[RECORDS FOR THIS TASK — start]

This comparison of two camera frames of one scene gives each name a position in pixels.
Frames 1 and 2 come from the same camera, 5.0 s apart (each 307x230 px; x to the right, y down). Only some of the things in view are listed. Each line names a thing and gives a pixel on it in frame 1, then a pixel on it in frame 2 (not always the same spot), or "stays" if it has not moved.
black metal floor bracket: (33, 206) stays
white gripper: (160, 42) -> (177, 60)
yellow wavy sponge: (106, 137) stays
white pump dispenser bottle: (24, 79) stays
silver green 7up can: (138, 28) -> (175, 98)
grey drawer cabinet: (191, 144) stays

[RECORDS FOR THIS TASK — finish]
[RECORDS FOR THIS TASK — start]

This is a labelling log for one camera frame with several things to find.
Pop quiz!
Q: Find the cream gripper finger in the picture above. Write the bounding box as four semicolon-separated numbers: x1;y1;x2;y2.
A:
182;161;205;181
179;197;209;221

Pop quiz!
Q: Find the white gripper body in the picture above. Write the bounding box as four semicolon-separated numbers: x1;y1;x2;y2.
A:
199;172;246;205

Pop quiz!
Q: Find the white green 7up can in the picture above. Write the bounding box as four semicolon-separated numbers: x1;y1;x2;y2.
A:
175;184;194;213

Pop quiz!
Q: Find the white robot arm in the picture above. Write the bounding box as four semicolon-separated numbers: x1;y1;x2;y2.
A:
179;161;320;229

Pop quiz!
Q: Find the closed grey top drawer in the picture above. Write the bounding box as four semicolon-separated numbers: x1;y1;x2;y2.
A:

[RECORDS FOR THIS TASK — finish]

Please give back exactly the lines of this listing beginning at the line with "This comparison of" and ending with the line with "grey drawer cabinet: (191, 144) stays", both included, and nothing else.

SOLUTION TO THE PROBLEM.
This comparison of two camera frames of one scene gives each name a position in pixels.
Frames 1 and 2 come from the same camera, 5.0 s apart (each 307x230 px; x to the right, y down). Only some of the things in view are listed. Each line names a thing and gives a pixel on it in frame 1, then a pixel on it in frame 2 (not always the same spot), or "stays" if it has not moved.
black metal floor bracket: (33, 206) stays
white gripper: (160, 42) -> (177, 60)
yellow wavy sponge: (106, 137) stays
white pump dispenser bottle: (24, 79) stays
silver green 7up can: (138, 28) -> (175, 98)
grey drawer cabinet: (191, 144) stays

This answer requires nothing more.